Mechanistic Interpretability — A Field Guide

A comprehensive, interactive knowledge map for the field of mechanistic interpretability. Built as a single-page reference and learning resource, covering concepts, people, tools, open problems, and a structured learning roadmap.

Live site: Serve locally with any HTTP server (uses ES modules).

What This Is

A resource designed for someone who wants to seriously study mechanistic interpretability — from zero background to cutting-edge research. It covers:

  • Overview — What the field is, why it matters, and where it stands today
  • Core Concepts — Interactive concept map from foundational (residual streams, attention) through frontier (crosscoders, attribution graphs)
  • Timeline — Key papers and breakthroughs from 2020 to 2026
  • People & Organizations — Who's doing this work and where
  • Tools & Infrastructure — The practical toolkit (TransformerLens, SAELens, Neuronpedia, etc.)
  • Open Problems — Where the field is stuck and where contributions are needed
  • Learning Roadmap — A structured 6-phase path with concrete deliverables

Curriculum Pages

The roadmap links to dedicated curriculum pages with full educational content:

  • Transformer Internals — Deep dive into how transformers compute mechanistically.
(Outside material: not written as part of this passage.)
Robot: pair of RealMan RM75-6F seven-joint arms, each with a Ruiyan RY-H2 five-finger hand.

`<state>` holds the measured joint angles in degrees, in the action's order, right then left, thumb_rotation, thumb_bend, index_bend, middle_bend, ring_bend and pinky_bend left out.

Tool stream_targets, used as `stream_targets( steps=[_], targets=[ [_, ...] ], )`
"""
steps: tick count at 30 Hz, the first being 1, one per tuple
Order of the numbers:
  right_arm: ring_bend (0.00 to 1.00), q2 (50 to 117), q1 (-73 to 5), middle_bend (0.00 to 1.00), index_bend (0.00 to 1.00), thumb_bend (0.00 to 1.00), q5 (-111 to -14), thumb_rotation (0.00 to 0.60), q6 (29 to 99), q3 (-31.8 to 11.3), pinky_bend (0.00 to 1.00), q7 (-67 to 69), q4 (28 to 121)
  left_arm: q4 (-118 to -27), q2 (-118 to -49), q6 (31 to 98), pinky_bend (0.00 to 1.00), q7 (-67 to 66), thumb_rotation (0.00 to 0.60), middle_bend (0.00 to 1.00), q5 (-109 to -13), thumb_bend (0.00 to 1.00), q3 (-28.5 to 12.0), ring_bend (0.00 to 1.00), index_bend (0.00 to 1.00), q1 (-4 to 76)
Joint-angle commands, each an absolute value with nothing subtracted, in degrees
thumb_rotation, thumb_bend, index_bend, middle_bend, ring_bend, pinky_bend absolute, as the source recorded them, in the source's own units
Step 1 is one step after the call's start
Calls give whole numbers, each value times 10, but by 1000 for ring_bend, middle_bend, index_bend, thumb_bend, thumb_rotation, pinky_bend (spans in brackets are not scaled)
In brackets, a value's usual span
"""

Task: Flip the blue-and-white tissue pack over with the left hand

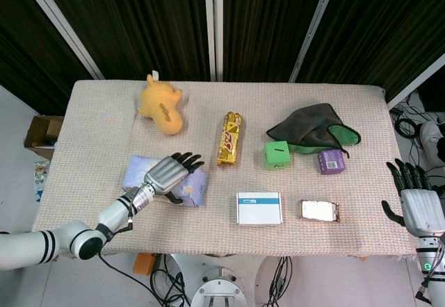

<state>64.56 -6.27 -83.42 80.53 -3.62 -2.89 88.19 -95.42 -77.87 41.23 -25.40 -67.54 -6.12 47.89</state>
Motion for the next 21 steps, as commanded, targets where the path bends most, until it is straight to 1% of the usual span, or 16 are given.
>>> stream_targets(
  steps=[1, 4, 7, 13, 16, 21],
  targets=[
    [0, 646, -63, 0, 0, 243, -834, 600, 804, -36, 0, -29, 881, -956, -779, 415, 176, -255, 474, 23, -672, 0, -58, 22, 29, 482],
    [0, 643, -64, 0, 0, 283, -841, 600, 802, -32, 0, -24, 881, -957, -778, 415, 176, -259, 474, 26, -664, 0, -54, 22, 29, 487],
    [0, 642, -63, 0, 0, 320, -844, 600, 803, -30, 0, -20, 878, -964, -774, 419, 177, -270, 476, 58, -655, 0, -49, 22, 29, 491],
    [0, 640, -64, 0, 0, 322, -843, 600, 806, -33, 0, -17, 880, -980, -771, 431, 176, -298, 473, 83, -628, 0, -46, 21, 29, 503],
    [0, 639, -64, 0, 0, 322, -843, 600, 804, -32, 0, -19, 882, -981, -772, 433, 177, -314, 494, 113, -612, 0, -43, 22, 29, 512],
    [0, 636, -65, 0, 0, 322, -841, 600, 803, -35, 0, -17, 882, -977, -779, 434, 176, -332, 560, 124, -582, 0, -36, 22, 29, 524]
  ],
)
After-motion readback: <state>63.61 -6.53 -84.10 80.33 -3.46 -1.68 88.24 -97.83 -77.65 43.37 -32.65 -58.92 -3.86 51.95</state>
Includes interactive step-by-step walkthroughs of attention and induction heads, a section-by-section reading guide for "A Mathematical Framework for Transformer Circuits," required reading lists, and hands-on exercises.
  • Superposition & Features — The core problem of interpretability: why neurons are polysemantic, the geometry of superposition, sparse autoencoders as the solution, step-by-step SAE walkthrough, paper guides for "Toy Models of Superposition" and "Towards Monosemanticity," and exercises with SAELens and Neuronpedia.

Tech Stack

Vanilla HTML, CSS, and JavaScript. No framework, no build step.

  • Fonts: Newsreader (editorial serif with optical sizing), Hanken Grotesk (geometric humanist sans), JetBrains Mono
  • Design: Light-mode editorial aesthetic with warm off-white palette and deep indigo accents
  • Architecture: Single-scroll main page with IntersectionObserver-based navigation and scroll-reveal animations
  • Modular CSS: base.css (design tokens), layout.css, components.css, animations.css, curriculum.css
  • ES Modules: main.js, data.js, scroll-animations.js, transformer-visuals.js

Running Locally

# Any HTTP server works (ES modules require it)
python3 -m http.server 8742

# Then open http://localhost:8742

Project Structure

├── index.html                  # Main field guide (single-scroll)
├── transformer-internals.html  # Curriculum: Transformer Internals
├── superposition-features.html # Curriculum: Superposition & Features
├── styles/
│   ├── base.css                # Design tokens, fonts, reset, typography
│   ├── layout.css              # Header, nav, sections, footer, responsive
│   ├── components.css          # Cards, tags, chips, panels, timeline, roadmap
│   ├── animations.css          # Scroll reveals, staggers, reduced motion
│   └── curriculum.css          # Curriculum-specific styles (steppers, math, etc.)
├── scripts/
│   ├── main.js                 # Main page: scroll nav, detail panels
│   ├── data.js                 # All concept/detail panel content
│   ├── scroll-animations.js    # IntersectionObserver reveal system
│   ├── transformer-visuals.js  # Curriculum page: steppers, scroll nav
│   └── neural-canvas.js        # (unused) Background animation
├── RESEARCH.md
├── data/
├── experiments/
├── notes/
├── papers/
└── visualizations/

Design Decisions

  • Single-scroll over tabs — All content visible, cross-referenced, searchable. No hiding content behind navigation.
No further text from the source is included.